# TO DO
The answer must consist solely of the lines from the line with "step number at" to the end of the data below, transcribed exactly and with no pictures.

# SOURCE MATERIAL
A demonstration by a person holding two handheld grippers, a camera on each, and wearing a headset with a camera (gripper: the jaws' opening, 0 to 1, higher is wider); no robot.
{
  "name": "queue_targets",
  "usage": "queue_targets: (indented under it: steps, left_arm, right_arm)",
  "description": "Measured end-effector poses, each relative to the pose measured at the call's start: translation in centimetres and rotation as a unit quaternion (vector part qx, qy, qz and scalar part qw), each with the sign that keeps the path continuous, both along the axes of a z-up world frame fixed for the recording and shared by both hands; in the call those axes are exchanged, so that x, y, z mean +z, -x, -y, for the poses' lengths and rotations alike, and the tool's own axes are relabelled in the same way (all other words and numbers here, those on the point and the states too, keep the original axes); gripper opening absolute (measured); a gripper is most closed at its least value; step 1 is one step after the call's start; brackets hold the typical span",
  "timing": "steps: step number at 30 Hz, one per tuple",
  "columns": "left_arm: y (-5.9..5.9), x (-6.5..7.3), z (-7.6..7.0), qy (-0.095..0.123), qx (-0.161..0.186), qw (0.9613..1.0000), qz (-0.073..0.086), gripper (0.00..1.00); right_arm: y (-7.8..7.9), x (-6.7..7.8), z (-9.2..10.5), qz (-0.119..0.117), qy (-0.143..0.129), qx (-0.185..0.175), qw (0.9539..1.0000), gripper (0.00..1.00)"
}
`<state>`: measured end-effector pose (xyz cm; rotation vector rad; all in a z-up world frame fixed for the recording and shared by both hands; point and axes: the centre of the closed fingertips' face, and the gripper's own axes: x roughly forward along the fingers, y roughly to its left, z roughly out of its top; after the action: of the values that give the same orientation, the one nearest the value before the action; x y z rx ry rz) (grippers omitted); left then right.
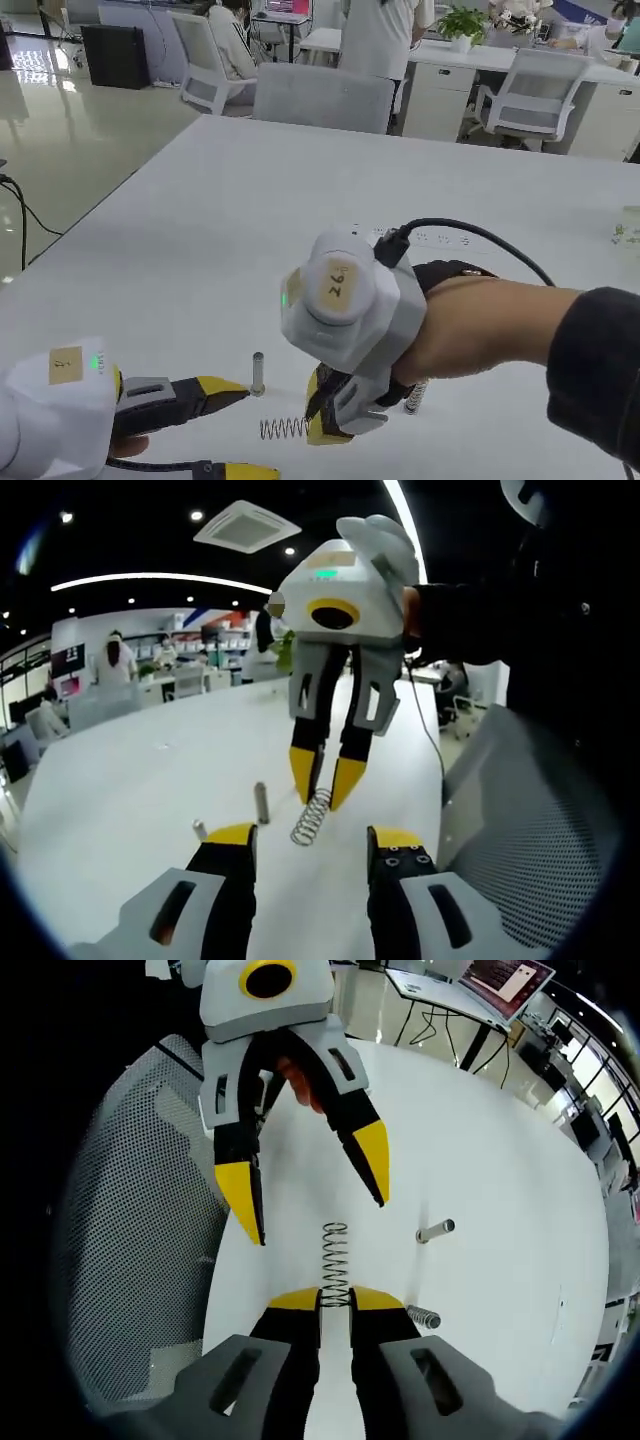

# EXPECTED OUTPUT
  "timing": "steps: step number at 30 Hz, one per tuple",
  "columns": "left_arm: y (-5.9..5.9), x (-6.5..7.3), z (-7.6..7.0), qy (-0.095..0.123), qx (-0.161..0.186), qw (0.9613..1.0000), qz (-0.073..0.086), gripper (0.00..1.00); right_arm: y (-7.8..7.9), x (-6.7..7.8), z (-9.2..10.5), qz (-0.119..0.117), qy (-0.143..0.129), qx (-0.185..0.175), qw (0.9539..1.0000), gripper (0.00..1.00)"
}
`<state>`: measured end-effector pose (xyz cm; rotation vector rad; all in a z-up world frame fixed for the recording and shared by both hands; point and axes: the centre of the closed fingertips' face, and the gripper's own axes: x roughly forward along the fingers, y roughly to its left, z roughly out of its top; after the action: of the values that give the same orientation, the one nearest the value before the action; x y z rx ry rz) (grippers omitted); left then right.

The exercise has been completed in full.